I cover a 2x4 pen with pee pads. I walk my dog to that pen and stand and wait for 2 minutes. If they do not go, they come out and go back in the crate for 10-15 minutes. Then I try again. When the dog does potty in the pen, I praise and treat after opening the pen and releasing the dog. The dog quickly learns the faster they potty, the faster the pen opens. I never leave my dog with free access to a pee pad.


----------



## nicolen412 (Jun 8, 2012)

Oh my I am confused for now HAHA. Do you all think it would be a good idea to hire a dog trainer or would that be a bit of a waste of money? This guy charges about $380 for a 1.5 hour session ....


----------



## pippersmom (May 21, 2012)

nicolen412 said:


> What I basically want to do is set up a schedule and when I am home I will take him out every 2 hours or whenever he appears that he needs to go. Then if I am at uni I will use the paper covered floor method? I am not sure this weeks...
> 
> This forum is a life saver


 I just trained Pipper to go strictly outdoors right from the time I got him and this was in the middle of winter too.
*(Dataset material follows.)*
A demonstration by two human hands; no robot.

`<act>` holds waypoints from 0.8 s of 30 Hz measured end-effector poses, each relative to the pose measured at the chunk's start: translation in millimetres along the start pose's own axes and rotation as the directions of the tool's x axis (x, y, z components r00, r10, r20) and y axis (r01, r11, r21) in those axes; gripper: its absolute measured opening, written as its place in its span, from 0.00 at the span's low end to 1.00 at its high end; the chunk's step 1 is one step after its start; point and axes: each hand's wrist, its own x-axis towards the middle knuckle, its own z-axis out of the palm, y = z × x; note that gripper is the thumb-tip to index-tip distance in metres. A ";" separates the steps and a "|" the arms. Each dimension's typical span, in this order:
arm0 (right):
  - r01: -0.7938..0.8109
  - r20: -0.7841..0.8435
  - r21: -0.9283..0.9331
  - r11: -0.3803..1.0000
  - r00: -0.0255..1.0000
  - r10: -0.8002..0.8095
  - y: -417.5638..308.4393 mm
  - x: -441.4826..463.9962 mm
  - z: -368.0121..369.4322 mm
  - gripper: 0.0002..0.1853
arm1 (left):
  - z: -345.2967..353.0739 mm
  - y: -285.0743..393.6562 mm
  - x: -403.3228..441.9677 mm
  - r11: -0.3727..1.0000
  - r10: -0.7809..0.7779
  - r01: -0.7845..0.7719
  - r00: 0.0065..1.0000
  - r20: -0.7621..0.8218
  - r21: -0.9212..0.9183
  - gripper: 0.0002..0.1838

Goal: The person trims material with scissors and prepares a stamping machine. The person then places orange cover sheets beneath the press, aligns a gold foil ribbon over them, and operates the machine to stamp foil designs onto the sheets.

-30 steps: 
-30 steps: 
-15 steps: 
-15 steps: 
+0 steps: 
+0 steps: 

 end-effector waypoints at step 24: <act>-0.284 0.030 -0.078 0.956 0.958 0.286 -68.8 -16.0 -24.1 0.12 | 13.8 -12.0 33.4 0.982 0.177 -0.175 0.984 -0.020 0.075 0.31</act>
I took him out every half hour at first so he didn't have the opportunity to have an accident and then as he got older I increased the time. I think for starting out, 2 hours might be too long. I had always heard its easier to teach them what you want them to do if you don't give them the chance to have accidents. I found housebreaking was easier than I ever could have imagined, or maybe I just got lucky. :aktion033:


----------



## Bethie (Jun 12, 2012)

We were taking our pup outside at first but after information from this site and the vet, we decided for now (with winter approaching soon & me going back to work) that we will focus on pee pads and wait to do outside in the spring when she's older. She's 3 months old right now. She's confined to the living room (we have gates up) when we are home & with her. She has two potty pads out.. it's a small room. We take her frequently to the pee pads. When she successfully potties she gets a Cheerio. The Cheerios are what do it for her. She absolutely loves them. We had issues at first with her pooing under the kitchen table (before the gates arrived), but since she's confined to one room she will poop on the pads 100% of the time. Peeing on the other hand has been more of a challenge because she can sprinkle when she's playing and gets excited. We put her straight on the pee pad first thing in the morning (even if she's wet her crate - she also has a pee pad in there because she will pee in the morning before she wakes us up), every 15-20 minutes during playtime, before going into her xpen if we are going somewhere (even though she has a pad in there too), after she wakes from a nap, after drinking... ALL THE TIME! LOL She still has accidents but it is getting better. I have noticed lately she responds with excitement when I say, "Do you need to go potty?" she bounces everywhere and wants me to go to the pad with her. Just keep going and be consitant. It will all be worth it.


----------



## jmm (Nov 23, 2004)

House Training Puppies & Dogs. Easy Steps to Potty Training


----------



## nicolen412 (Jun 8, 2012)

thank you all. also could anyone tell me how to post photos of the pup


----------



## Summergirl73 (Sep 18, 2011)

It sounds like you have already gotten some incredible wisdom today. The main thing I can offer you is that we've all been there ~ it's a challenge. But PLEASE, PLEASE don't get so hung up on training etc that you forget to merely enjoy your puppy. HAVE FUN!!!! If you are all business and stress, your little guy will surely pick up on that and respond in kind.


----------



## nicolen412 (Jun 8, 2012)

HELLO, 


just a quick update, arthur is now way more silent at night and sleeps through until about 7.45am !! YAAYER but I am still having issues between attemtping to realise when he needs to pee vs. sniffing around for fun AND HE HAS DONE 2 POTTIES OUTSIDE !!!! He doesnt go that frequently though but I took him to the vet and she says there is nothing to worry about so I suppose I will not worry!! 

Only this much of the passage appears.